CB, there may be studies out there that show this, but to me the most important study of all is reality. until i actually start to see runners running 100 mile trail races barefoot (or with vibrams or whatever) and doing it quite well and quite consistently i'm not going to take much stock in these studies. What is actually happening in the type of running that i'm talking about is the most reliable study of all.

Brandon, many good points... especially the, "if it aint broke, don't fix it" comment. fwiw, i have never used more than one pair of shoes in any race i've ever run.

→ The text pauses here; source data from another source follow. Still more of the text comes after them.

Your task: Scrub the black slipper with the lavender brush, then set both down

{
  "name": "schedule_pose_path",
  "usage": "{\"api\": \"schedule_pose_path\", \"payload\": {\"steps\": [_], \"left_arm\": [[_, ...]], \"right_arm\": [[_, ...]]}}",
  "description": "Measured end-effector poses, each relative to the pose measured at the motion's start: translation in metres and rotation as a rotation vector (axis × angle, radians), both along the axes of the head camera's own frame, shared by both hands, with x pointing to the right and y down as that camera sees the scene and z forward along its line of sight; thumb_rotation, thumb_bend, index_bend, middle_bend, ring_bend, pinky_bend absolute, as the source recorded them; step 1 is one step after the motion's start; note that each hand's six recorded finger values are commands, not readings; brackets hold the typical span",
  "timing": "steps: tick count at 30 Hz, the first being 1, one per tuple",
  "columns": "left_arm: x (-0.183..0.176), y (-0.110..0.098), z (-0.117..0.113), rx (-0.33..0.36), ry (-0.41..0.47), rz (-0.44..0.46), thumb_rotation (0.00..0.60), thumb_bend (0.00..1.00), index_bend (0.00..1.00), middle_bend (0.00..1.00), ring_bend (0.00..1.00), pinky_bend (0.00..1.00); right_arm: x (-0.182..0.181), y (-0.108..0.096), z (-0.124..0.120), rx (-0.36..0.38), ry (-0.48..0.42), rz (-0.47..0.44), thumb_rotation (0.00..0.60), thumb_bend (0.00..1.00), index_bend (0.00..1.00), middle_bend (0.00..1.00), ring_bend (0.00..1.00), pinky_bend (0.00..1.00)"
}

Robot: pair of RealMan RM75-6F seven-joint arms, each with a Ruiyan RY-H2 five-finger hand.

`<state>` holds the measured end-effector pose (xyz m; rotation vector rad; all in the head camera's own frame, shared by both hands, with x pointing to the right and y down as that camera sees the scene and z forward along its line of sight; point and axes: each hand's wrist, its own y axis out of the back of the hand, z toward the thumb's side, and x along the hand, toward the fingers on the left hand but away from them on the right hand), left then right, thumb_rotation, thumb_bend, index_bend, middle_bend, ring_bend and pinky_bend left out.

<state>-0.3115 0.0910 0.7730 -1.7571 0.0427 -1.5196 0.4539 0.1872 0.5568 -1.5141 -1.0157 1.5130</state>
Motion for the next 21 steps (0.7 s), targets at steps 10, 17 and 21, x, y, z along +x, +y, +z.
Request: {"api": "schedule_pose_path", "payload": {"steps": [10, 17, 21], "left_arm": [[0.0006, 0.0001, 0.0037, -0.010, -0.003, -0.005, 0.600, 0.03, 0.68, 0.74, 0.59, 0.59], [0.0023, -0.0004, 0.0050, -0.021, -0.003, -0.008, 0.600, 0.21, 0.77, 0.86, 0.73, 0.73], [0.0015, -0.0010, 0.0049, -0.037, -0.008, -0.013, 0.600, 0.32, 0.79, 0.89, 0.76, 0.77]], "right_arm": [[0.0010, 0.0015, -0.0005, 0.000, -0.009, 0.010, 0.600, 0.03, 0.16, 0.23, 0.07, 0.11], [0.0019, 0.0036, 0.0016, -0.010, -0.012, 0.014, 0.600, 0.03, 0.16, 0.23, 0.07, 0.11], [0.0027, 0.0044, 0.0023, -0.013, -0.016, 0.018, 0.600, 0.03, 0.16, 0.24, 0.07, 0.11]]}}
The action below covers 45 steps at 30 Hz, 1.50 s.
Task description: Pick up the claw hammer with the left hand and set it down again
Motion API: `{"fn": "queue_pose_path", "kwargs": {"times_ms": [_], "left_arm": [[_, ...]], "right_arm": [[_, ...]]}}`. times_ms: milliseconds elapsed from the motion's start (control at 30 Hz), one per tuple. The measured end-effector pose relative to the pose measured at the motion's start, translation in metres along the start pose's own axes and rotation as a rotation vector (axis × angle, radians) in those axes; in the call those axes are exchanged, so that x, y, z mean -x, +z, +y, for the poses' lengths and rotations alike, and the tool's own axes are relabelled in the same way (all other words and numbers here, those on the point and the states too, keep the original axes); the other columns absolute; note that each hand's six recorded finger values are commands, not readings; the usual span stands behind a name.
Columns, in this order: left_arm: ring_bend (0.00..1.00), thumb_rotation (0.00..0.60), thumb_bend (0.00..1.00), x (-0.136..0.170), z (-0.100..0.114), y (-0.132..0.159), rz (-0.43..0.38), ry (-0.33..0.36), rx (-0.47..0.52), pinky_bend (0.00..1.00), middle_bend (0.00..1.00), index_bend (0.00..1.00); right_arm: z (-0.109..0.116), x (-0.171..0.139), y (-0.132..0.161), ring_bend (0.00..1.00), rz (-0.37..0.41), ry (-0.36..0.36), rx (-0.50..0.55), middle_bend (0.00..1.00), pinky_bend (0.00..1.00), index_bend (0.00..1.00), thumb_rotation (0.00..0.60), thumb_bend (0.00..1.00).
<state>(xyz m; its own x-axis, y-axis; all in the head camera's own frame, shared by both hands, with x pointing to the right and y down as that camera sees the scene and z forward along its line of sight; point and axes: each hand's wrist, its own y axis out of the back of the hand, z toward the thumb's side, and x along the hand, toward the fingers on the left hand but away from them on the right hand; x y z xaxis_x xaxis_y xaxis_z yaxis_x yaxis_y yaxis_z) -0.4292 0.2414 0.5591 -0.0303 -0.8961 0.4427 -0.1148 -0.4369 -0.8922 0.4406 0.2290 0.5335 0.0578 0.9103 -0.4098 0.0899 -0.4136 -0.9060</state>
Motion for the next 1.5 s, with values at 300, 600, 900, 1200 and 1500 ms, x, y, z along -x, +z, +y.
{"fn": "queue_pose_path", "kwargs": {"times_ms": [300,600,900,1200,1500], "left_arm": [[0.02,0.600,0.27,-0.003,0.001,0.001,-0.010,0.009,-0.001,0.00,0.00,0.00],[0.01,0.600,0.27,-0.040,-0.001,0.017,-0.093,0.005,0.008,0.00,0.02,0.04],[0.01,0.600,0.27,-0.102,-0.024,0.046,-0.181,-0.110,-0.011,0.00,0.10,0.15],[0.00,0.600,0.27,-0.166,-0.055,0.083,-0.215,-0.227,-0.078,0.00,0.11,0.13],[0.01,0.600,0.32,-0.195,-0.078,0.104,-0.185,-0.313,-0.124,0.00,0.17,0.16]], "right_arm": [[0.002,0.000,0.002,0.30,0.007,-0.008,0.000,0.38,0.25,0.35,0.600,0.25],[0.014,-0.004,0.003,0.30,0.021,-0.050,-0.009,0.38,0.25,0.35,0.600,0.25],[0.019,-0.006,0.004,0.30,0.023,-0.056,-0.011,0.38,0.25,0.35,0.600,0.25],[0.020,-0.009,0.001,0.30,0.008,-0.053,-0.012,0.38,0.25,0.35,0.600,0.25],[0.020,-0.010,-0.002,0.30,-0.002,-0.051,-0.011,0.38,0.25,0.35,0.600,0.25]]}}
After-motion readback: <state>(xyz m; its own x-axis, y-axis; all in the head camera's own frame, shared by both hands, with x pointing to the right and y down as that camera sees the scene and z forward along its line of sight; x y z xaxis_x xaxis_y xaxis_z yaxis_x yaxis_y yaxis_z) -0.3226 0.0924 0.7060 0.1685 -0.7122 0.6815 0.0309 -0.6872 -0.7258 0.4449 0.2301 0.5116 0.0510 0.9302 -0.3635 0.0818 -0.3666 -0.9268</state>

I agree entirely that a heel strike is pretty bad news over the long haul, and yes, many shoes out there push runners toward a heel strike. in this regard I think using barefoot or uber minimal footwear to help learn a midfoot strike can be a very helpful tool for many folks, but then once you've figured that out and you're going to try to run (and train for) 50 or 100 miles on trail as fast as you can I think most people are going to pay the price if they don't put something on their foot that gives them a lot more support, protection, and cushioning then the shoes they have been using in shorter runs to correct the foot strike thing... and essentially this is what you are saying you have been doing. I just think the amount of shoe that most people need to try to race ultras hard (especially 100 milers) is a bit more than you do. I think the example of Anton that you bring up essentially reinforces my point. Tony is an incredible runner, a great guy, and someone I have learned as much from as any runner, but it's hard for me not to question his footwear when he's been injured more than he's been healthy in the last several years. This isn't to say that his injuries have definitively been a result of what he's wearing on his feet, but I'd certainly think twice about anyone's footwear choices who are spending more than half of their time injured, especially with the types of injuries that Tony has had - almost all of which have been injuries that could potentially be a result of wearing too little shoe for the amount of running that you're doing.

Geoff said...
This comment has been removed by the author.
Geoff said...

i do agree that this conversation applies to all distances/types of running, but i think the range of shoe that makes sense at 100 miles is a lot different than the range of shoes that makes sense at 5k... and in this particular case i'm interested in exploring the idea of what range of shoes makes sense for the 100 mile distance. and yeah, i couldn't agree more about the proprioception point you make. feeling the ground under your feet is great until you're feeling it too much, and when you are trying to run as fast as you can down technical trail you can definitely feel it too much.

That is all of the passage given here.